UK fraud minister resigns over ‘dismal’ monitoring of Covid loans


Whitehall’s efficiency minister resigned on Monday after sharply criticizing the UK government’s ‘dismal record’ of cracking down on fraud under a flagship state-backed coronavirus business loan scheme .

Lord Theodore Agnew, who had served as Minister for Efficiency and Transformation in the Treasury and Cabinet since February 2020 and was responsible for anti-fraud efforts, has resigned in the House of Lords. He told his peers he was unable to defend the government’s record ‘given the dismal record we have demonstrated since I took this job almost two years ago’.

His resignation was greeted with rare applause as he left the hemicycle.

More than £47billion has been given to more than 1.1million small businesses under the Government’s Bounce Back Loan Scheme (BBLS), which aimed to rescue at-risk small businesses during the pandemic. The scheme was the largest component of Britain’s £77billion state-backed Covid-19 loan scheme.

Agnew, a former businessman and founder of private equity fund Somerton Capital, said the government, which had agreed to fully guarantee loans in the BBLS, had so far reimbursed the banks almost a billion pounds sterling for loans in default, with more than one quarter deemed fraudulent.

He criticized the Department for Business, Energy and Industrial Strategy (BEIS) and the British Business Bank, which administered the BBLS, describing their oversight as “nothing short of dismal”. He added that they were “helped well by the Treasury which appears to have no knowledge or interest in the consequences of the fraud on our economy or our society”.

Rachel Reeves, the shadow chancellor, said Agnew’s resignation was “a damning condemnation of the chancellor and the government’s failures to cheat”.

National Audit Office and BEIS estimated that up to £5 billion could be at risk from fraudsters exploiting the weak controls built into the BBLS.

Agnew said BEIS only employed two fraud managers at the start of the pandemic, “none of whom had fraud experience.” He alleged they refused to engage with the Cabinet Office fraud team.

In his resignation letter to Prime Minister Boris Johnson, Agnew denounced the “desperately insufficient” record in the fight against fraud. “It is certainly not for lack of trying, but the machinery of government has been almost impregnable to my endless exhortations,” he wrote.

Agnew insisted his resignation was “in no way related” to the other scandals plaguing the Johnson government. “Any prime minister in this country should have a reasonable expectation when he takes office that the levers of government will actually be tied to the delivery of services to our citizens,” he said.

Downing Street said: ‘We are grateful to Lord Agnew for his significant contribution to government.

Agnew called for “urgent improvements” in lending data, a “much greater challenge” from lending banks and warned of a “new and dangerous phase” in the program, with banks potentially claiming relief. money from loan guarantees without “a standard bar of quality”. assurance on what we expect as basic measures against fraud”.

BEIS estimates suggest that overall losses from fraud and businesses failing to repay loans across all Covid schemes would likely amount to almost £20bn, of which around £17bn related to BBLS. Last month, the NAO criticized efforts to limit taxpayers’ exposure to fraudulent loans and warned that resources devoted to combating organized crime were insufficient.

Agnew’s comments will focus on the behavior of lenders during the pandemic. Bankers stressed they had doubts about the program when it was set up and dismissed accusations that they should have carried out stricter vetting of BBLS borrowers.

Officials from BEIS, the British Business Bank and the Treasury acknowledged the program was risky, but said they were responding to pressure during the first lockdown to work quickly to help small businesses whose operations have been hit. actually arrested.

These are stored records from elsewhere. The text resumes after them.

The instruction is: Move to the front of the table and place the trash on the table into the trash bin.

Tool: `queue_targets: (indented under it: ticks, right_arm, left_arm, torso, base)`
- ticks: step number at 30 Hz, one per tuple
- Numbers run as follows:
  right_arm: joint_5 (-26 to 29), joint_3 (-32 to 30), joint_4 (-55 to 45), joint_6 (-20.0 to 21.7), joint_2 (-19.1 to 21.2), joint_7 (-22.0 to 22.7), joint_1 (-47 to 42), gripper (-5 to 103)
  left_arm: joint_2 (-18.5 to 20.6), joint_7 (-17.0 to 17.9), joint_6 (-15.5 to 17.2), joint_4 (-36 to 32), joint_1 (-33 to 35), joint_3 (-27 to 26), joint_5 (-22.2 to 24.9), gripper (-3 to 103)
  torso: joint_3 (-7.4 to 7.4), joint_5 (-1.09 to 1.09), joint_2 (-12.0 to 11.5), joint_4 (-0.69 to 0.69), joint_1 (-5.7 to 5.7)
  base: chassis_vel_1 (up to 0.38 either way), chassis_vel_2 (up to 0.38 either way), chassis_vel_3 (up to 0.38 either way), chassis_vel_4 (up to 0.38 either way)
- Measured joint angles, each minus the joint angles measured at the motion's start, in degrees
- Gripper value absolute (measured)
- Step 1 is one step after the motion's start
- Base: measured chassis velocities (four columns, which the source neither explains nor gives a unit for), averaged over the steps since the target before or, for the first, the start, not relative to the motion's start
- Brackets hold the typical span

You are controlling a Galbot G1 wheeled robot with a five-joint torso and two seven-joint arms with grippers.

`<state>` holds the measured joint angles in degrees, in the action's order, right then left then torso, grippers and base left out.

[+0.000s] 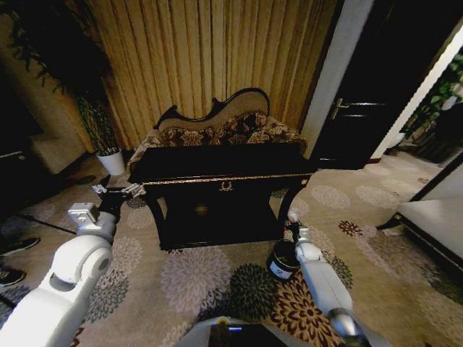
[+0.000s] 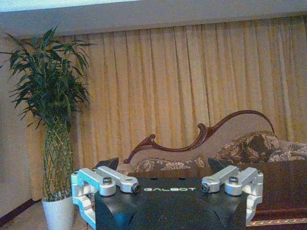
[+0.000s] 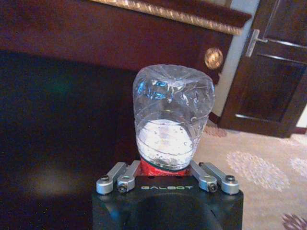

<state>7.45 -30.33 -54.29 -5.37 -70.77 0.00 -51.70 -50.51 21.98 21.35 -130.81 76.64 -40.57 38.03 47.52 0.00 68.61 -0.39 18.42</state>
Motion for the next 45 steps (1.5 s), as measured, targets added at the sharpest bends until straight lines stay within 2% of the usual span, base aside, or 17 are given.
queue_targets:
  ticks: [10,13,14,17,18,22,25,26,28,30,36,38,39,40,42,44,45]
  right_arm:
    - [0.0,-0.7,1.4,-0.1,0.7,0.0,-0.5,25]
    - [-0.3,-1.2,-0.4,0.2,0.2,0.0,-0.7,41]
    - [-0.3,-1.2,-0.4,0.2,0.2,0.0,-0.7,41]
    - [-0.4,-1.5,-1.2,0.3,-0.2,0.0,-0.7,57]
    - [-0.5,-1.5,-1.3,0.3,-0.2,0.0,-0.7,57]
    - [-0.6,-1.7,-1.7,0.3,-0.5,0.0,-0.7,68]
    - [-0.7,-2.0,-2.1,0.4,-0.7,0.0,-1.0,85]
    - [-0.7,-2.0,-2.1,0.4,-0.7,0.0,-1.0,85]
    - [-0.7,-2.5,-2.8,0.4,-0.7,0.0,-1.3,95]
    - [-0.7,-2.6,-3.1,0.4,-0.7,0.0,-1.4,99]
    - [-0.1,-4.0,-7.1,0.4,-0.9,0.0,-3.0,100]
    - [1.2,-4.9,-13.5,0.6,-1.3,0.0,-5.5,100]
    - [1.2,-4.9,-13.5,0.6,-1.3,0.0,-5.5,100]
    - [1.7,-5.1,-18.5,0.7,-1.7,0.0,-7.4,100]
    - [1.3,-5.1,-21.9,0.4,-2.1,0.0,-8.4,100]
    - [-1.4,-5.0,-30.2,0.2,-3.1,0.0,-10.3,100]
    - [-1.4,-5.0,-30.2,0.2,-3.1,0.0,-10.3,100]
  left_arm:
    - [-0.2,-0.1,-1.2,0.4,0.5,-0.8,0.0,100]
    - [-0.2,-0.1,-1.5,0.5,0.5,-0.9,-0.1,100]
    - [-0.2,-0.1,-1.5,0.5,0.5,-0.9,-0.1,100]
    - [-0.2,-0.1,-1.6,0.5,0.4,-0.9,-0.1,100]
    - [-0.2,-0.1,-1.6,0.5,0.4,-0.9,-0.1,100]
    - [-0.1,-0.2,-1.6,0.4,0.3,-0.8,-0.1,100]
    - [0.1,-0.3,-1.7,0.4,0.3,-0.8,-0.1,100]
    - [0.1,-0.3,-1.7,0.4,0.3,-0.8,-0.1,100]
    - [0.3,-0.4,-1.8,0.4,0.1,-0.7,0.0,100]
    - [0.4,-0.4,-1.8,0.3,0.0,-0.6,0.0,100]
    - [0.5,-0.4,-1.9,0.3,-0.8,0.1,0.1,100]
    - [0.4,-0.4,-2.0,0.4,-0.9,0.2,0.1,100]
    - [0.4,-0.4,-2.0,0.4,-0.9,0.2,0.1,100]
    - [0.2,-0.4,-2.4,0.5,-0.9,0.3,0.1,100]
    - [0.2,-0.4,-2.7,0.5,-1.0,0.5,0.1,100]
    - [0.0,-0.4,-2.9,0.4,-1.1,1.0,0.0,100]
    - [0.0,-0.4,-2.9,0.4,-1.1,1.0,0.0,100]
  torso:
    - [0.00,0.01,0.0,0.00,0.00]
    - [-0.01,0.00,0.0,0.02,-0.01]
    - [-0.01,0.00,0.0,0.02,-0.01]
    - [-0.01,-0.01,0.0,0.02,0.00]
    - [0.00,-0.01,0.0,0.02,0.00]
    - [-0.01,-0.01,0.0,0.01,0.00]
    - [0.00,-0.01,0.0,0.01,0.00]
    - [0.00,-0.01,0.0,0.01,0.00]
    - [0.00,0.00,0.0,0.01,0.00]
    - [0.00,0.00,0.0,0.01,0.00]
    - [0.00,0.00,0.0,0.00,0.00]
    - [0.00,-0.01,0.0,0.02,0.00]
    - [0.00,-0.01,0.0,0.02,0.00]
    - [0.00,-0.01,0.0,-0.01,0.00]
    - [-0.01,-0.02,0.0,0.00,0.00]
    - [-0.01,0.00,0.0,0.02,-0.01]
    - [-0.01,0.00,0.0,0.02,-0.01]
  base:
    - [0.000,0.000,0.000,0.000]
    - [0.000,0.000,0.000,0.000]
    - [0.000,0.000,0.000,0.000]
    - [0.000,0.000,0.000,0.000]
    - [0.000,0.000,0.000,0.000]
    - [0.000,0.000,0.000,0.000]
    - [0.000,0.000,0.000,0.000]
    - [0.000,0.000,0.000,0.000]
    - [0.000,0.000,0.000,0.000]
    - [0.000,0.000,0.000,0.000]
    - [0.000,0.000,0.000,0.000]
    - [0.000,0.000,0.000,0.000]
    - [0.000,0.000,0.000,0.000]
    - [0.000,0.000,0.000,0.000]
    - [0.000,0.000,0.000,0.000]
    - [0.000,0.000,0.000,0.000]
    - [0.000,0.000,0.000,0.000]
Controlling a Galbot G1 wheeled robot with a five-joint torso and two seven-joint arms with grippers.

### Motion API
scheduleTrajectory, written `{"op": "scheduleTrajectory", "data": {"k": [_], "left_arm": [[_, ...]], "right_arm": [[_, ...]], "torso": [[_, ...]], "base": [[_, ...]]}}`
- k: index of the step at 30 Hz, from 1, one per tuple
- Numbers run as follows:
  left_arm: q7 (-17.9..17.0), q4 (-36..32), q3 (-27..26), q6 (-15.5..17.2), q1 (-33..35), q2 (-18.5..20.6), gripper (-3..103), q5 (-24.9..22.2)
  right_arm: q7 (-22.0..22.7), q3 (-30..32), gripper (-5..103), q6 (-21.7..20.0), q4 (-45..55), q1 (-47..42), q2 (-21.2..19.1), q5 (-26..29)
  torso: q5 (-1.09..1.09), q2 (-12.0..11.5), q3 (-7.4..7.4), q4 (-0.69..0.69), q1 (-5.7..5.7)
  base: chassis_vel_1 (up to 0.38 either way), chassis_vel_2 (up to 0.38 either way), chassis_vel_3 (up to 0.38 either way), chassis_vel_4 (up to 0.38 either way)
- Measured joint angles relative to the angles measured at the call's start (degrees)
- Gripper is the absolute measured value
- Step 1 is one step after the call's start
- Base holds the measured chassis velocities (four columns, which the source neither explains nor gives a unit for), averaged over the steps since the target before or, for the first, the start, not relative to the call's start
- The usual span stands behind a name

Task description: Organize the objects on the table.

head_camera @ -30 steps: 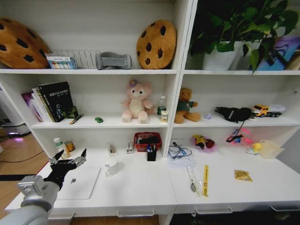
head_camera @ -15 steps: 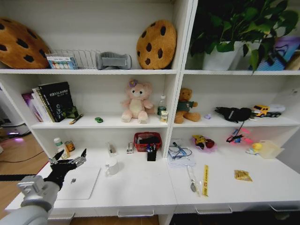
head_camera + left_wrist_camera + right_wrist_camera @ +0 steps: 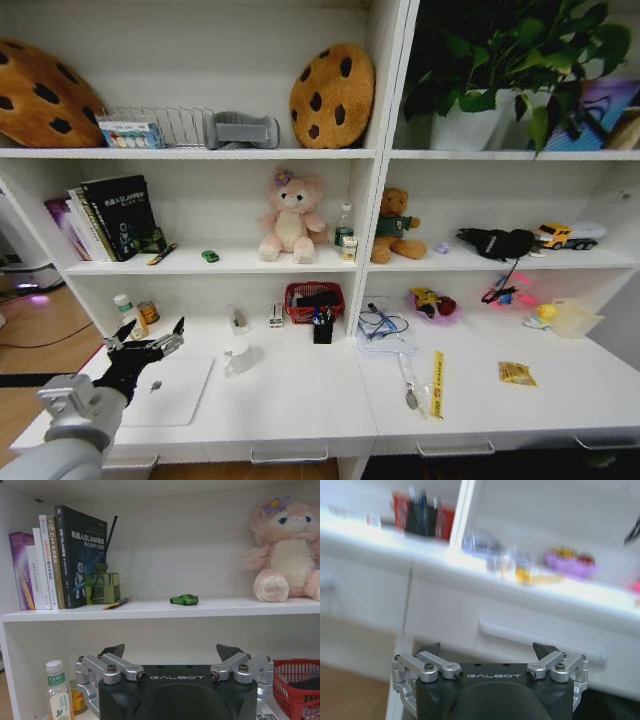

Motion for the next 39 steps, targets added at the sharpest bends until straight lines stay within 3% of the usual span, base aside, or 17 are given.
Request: {"op": "scheduleTrajectory", "data": {"k": [2, 5, 7, 8, 10, 14, 16, 20, 39], "left_arm": [[-0.01, -0.01, 0.0, 0.0, 0.0, 0.0, 100, 0.0], [-0.01, 0.0, 0.0, 0.0, 0.0, 0.0, 100, 0.0], [0.0, 0.0, 0.0, 0.0, 0.0, 0.0, 100, 0.0], [0.0, 0.0, 0.0, 0.0, 0.0, 0.0, 100, 0.0], [0.01, -0.01, 0.0, 0.0, 0.0, 0.0, 100, 0.0], [-0.01, 0.0, 0.0, 0.0, 0.0, 0.0, 100, 0.0], [0.0, 0.0, 0.0, 0.0, 0.0, 0.0, 100, 0.0], [-0.01, 0.0, 0.0, 0.0, 0.0, 0.0, 100, 0.0], [0.01, -0.01, 0.0, 0.0, 0.0, 0.0, 100, 0.01]], "right_arm": [[0.84, 2.02, 100, -0.23, 10.49, -5.26, -0.76, 1.08], [0.96, 3.01, 100, -0.64, 14.25, -6.43, -0.94, 1.65], [0.08, 6.91, 100, -4.9, 24.64, -6.32, -0.95, 4.64], [0.08, 6.91, 100, -4.9, 24.64, -6.32, -0.95, 4.64], [-1.33, 10.15, 100, -10.87, 29.27, -2.64, -1.46, 9.47], [-1.43, 11.15, 100, -13.63, 30.26, -0.64, -1.83, 11.65], [-1.46, 13.4, 100, -20.62, 32.03, 4.5, -3.42, 17.26], [-1.42, 13.68, 100, -25.05, 32.81, 8.54, -4.77, 21.3], [-2.0, 12.21, 100, -27.53, 31.3, 10.94, -3.34, 23.45]], "torso": [[0.0, 0.0, 0.0, 0.01, 0.0], [-0.01, 0.0, 0.0, 0.02, 0.0], [0.02, 0.0, 0.01, 0.02, 0.0], [0.02, 0.0, 0.01, 0.02, 0.0], [0.01, 0.0, 0.01, 0.02, 0.0], [0.03, -0.01, 0.01, 0.02, 0.0], [0.04, -0.01, 0.02, 0.02, 0.01], [0.01, -0.02, 0.01, 0.03, 0.02], [0.03, -0.01, 0.01, 0.02, 0.01]], "base": [[0.0, 0.0, 0.0, 0.0], [0.0, 0.0, 0.0, 0.0], [0.0, 0.0, 0.0, 0.0], [0.0, 0.0, 0.0, 0.0], [0.0, 0.0, 0.0, 0.0], [0.0, 0.0, 0.0, 0.0], [0.0, 0.0, 0.0, 0.0], [0.0, 0.0, 0.0, 0.0], [-0.152, -0.136, 0.153, 0.156]]}}
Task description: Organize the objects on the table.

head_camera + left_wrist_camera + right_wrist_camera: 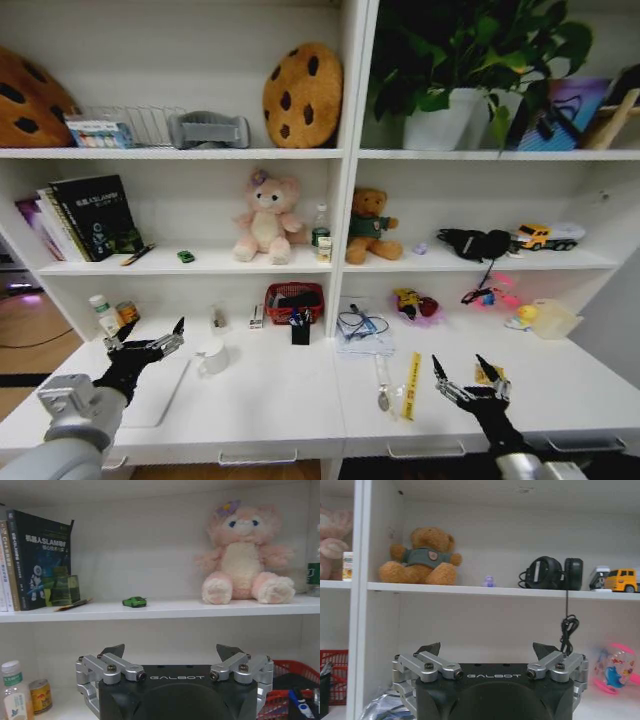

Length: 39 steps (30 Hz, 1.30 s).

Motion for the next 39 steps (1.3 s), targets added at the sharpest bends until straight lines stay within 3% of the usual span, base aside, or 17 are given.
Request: {"op": "scheduleTrajectory", "data": {"k": [6, 8, 11, 14, 17, 21, 27, 39], "left_arm": [[0.02, -0.02, 0.01, 0.0, 0.0, 0.0, 100, 0.0], [0.02, -0.02, 0.01, 0.0, 0.0, 0.0, 100, -0.01], [0.01, -0.01, 0.0, 0.0, 0.0, 0.0, 100, 0.0], [0.0, 0.0, 0.0, 0.0, 0.0, 0.0, 100, 0.0], [-0.03, 0.01, -0.02, 0.0, 0.0, 0.01, 100, 0.0], [-0.01, 0.01, -0.01, 0.0, 0.0, 0.01, 100, 0.0], [-0.01, 0.0, -0.01, 0.0, 0.0, 0.01, 100, 0.0], [-0.02, 0.01, -0.01, 0.0, 0.0, 0.01, 100, 0.0]], "right_arm": [[0.36, 0.08, 100, -3.42, 0.53, 1.19, 1.87, 1.47], [1.36, 1.09, 100, -6.8, 0.73, 1.82, 1.46, 3.54], [2.07, 4.53, 100, -13.03, -2.97, 4.82, -1.48, 8.24], [1.47, 5.7, 100, -13.9, -6.55, 6.83, -3.48, 10.33], [-1.96, 6.77, 100, -14.88, -20.3, 13.35, -9.98, 13.95], [-3.4, 4.64, 100, -15.3, -27.91, 17.41, -13.48, 13.87], [-3.64, 3.31, 101, -16.64, -31.53, 20.32, -14.36, 12.98], [-5.56, 0.56, 74, -17.34, -33.77, 22.03, -13.95, 9.95]], "torso": [[0.05, 0.01, 0.0, 0.02, 0.0], [-0.05, 0.0, 0.0, -0.02, 0.0], [-0.03, 0.01, 0.0, -0.02, 0.0], [-0.05, 0.01, -0.01, -0.01, 0.0], [-0.02, 0.0, 0.0, 0.02, 0.0], [0.03, -0.01, 0.0, 0.01, 0.01], [0.01, 0.0, 0.0, -0.01, 0.0], [-0.01, 0.0, 0.0, 0.01, 0.0]], "base": [[-0.168, -0.174, 0.174, 0.153], [-0.037, -0.093, 0.037, 0.034], [0.012, 0.041, -0.032, -0.031], [0.039, 0.073, -0.055, -0.037], [0.053, 0.028, -0.022, -0.03], [0.0, 0.0, 0.0, 0.0], [-0.008, -0.007, 0.001, 0.002], [0.0, 0.0, 0.0, 0.0]]}}
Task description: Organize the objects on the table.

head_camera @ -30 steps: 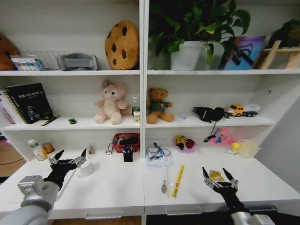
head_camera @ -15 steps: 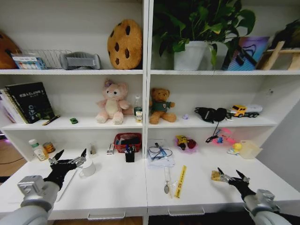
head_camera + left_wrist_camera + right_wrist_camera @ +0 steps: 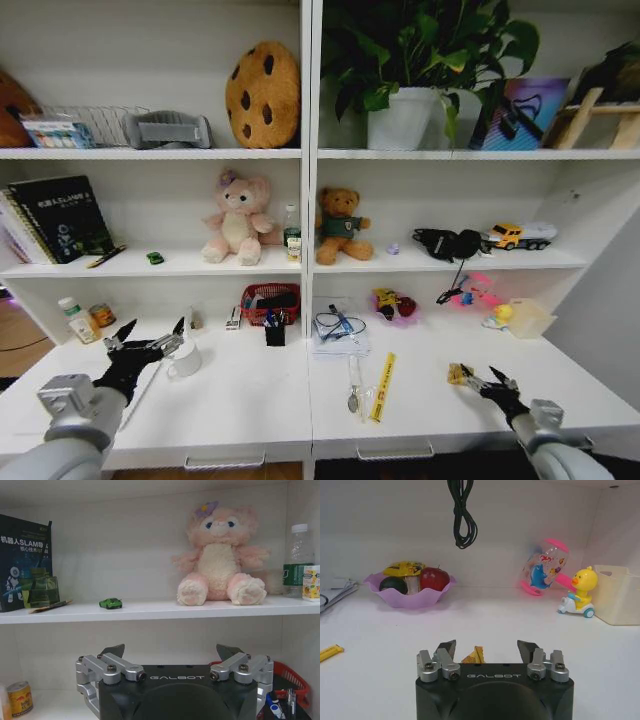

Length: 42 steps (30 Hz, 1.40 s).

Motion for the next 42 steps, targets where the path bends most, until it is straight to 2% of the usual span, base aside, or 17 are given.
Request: {"op": "scheduleTrajectory", "data": {"k": [2, 3, 4, 8, 9, 10, 15, 16, 17, 18, 26, 32, 34, 37, 39, 40, 42], "left_arm": [[0.0, 0.0, 0.0, 0.0, 0.0, 0.0, 100, 0.0], [0.0, 0.0, 0.0, 0.0, 0.0, 0.0, 100, 0.0], [0.0, 0.0, 0.0, 0.0, 0.0, 0.0, 100, 0.0], [0.0, 0.0, 0.0, 0.0, 0.0, 0.0, 100, 0.0], [0.0, 0.0, 0.0, 0.0, 0.0, 0.0, 100, 0.0], [0.0, 0.0, 0.0, 0.0, 0.0, 0.0, 100, 0.0], [0.0, 0.0, 0.0, 0.0, 0.0, 0.0, 100, 0.0], [0.0, 0.0, 0.0, 0.0, 0.0, 0.0, 100, 0.0], [0.0, 0.0, 0.0, 0.0, 0.0, 0.0, 100, 0.0], [0.0, 0.0, 0.0, 0.0, 0.0, 0.0, 100, 0.0], [0.0, 0.0, 0.0, 0.0, 0.0, 0.0, 100, 0.0], [0.0, 0.0, 0.0, 0.0, 0.0, 0.0, 100, 0.0], [0.01, 0.0, 0.0, 0.0, 0.0, 0.0, 100, 0.0], [0.0, 0.0, 0.0, 0.0, 0.0, 0.0, 100, 0.0], [0.01, 0.0, 0.0, 0.0, 0.0, 0.0, 100, 0.0], [0.01, 0.0, 0.0, 0.0, 0.0, 0.0, 100, 0.0], [0.0, 0.0, 0.0, 0.0, 0.0, 0.0, 100, 0.0]], "right_arm": [[0.16, -0.01, 63, 0.43, -0.08, 0.01, 0.11, -0.43], [0.16, -0.01, 63, 0.43, -0.08, 0.01, 0.11, -0.43], [0.17, -0.15, 52, 0.67, -0.58, -0.1, 0.04, -0.43], [0.16, -0.59, 47, 0.79, -1.09, -0.09, -0.12, -0.43], [0.17, -0.75, 41, 0.67, -1.1, -0.08, -0.12, -0.45], [0.18, -0.96, 31, 0.57, -1.08, -0.06, 0.03, -0.5], [0.19, -1.14, 20, 0.57, -1.07, -0.05, 0.55, -0.97], [0.19, -1.15, 9, 0.57, -1.02, -0.13, 0.6, -1.06], [0.19, -1.15, 9, 0.57, -1.02, -0.13, 0.6, -1.06], [0.19, -1.13, 4, 0.57, -0.88, -0.15, 0.61, -1.07], [0.29, -0.44, 0, 0.53, 1.15, 0.03, 0.25, -0.61], [0.21, -0.48, 0, -1.36, 5.83, 3.65, -1.85, 2.74], [0.23, -4.2, 0, -2.91, 5.39, 10.66, -4.18, 5.43], [0.14, -7.32, 0, -3.19, 3.31, 15.12, -5.41, 6.15], [-0.79, -14.65, 0, -3.44, -1.92, 25.36, -7.16, 8.4], [-0.79, -14.65, 0, -3.44, -1.92, 25.36, -7.16, 8.4], [-1.73, -20.42, 0, -3.08, -7.12, 32.64, -7.8, 9.09]], "torso": [[0.0, 0.0, 0.0, 0.0, 0.0], [0.0, 0.0, 0.0, 0.0, 0.0], [-0.01, 0.0, 0.0, 0.0, 0.0], [0.0, 0.0, 0.0, 0.0, 0.0], [-0.01, 0.0, 0.0, 0.0, 0.0], [-0.02, 0.0, 0.0, 0.0, 0.0], [-0.02, 0.0, 0.0, 0.0, 0.0], [-0.02, 0.0, 0.0, 0.01, 0.0], [-0.02, 0.0, 0.0, 0.01, 0.0], [0.0, 0.0, 0.0, 0.0, 0.0], [0.02, 0.0, 0.0, -0.01, 0.0], [0.0, 0.0, 0.0, -0.03, 0.0], [-0.02, 0.0, 0.0, 0.0, 0.0], [0.0, 0.0, 0.0, 0.01, 0.0], [0.01, 0.0, 0.0, 0.01, 0.0], [0.01, 0.0, 0.0, 0.01, 0.0], [-0.02, -0.01, 0.0, 0.04, 0.0]], "base": [[0.0, 0.0, 0.0, 0.0], [0.0, 0.0, 0.0, 0.0], [0.0, 0.0, 0.0, 0.0], [0.0, 0.0, 0.0, 0.0], [0.0, 0.0, 0.0, 0.0], [0.0, 0.0, 0.0, 0.0], [0.0, 0.0, 0.0, 0.0], [0.0, 0.0, 0.0, 0.0], [0.0, 0.0, 0.0, 0.0], [0.0, 0.0, 0.0, 0.0], [0.0, 0.0, 0.0, 0.0], [0.0, 0.0, 0.0, 0.0], [0.0, 0.0, 0.0, 0.0], [0.0, 0.0, 0.0, 0.0], [0.0, 0.0, 0.0, 0.0], [0.0, 0.0, 0.0, 0.0], [0.0, 0.0, 0.0, 0.0]]}}
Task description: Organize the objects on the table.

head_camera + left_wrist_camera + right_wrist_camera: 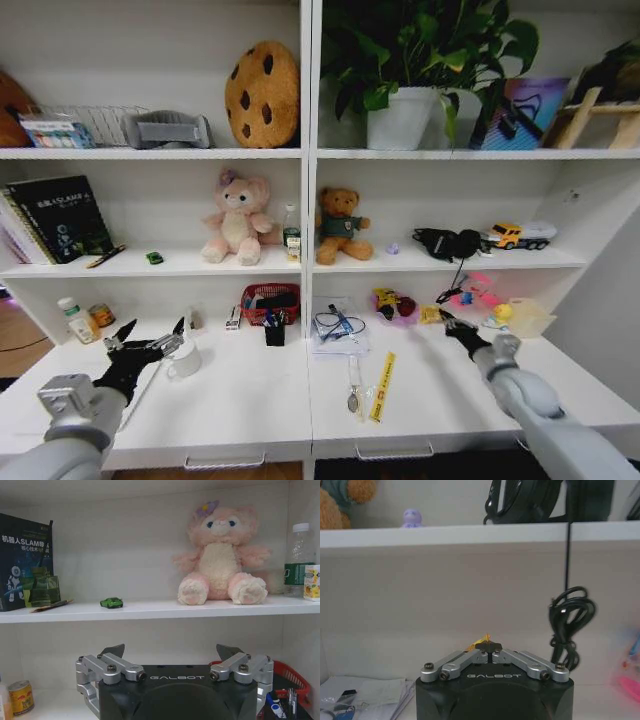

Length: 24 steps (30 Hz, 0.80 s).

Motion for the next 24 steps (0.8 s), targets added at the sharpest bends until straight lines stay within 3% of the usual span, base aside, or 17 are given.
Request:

The British Business Bank said it was “working with lenders and across government to prevent, detect and counter fraud”, adding that “the total fraud averted under the bounce back loan scheme, based on fraud prevention activities undertaken by lenders, is £2.2 billion”.

The Treasury said it had spent £100m on a taxpayer protection task force of nearly 1,300 people. “We are taking action on multiple fronts to crack down on anyone who has sought to exploit our schemes and bring them to justice. Absolutely no fraudulent claims have been reversed,” a spokesperson said.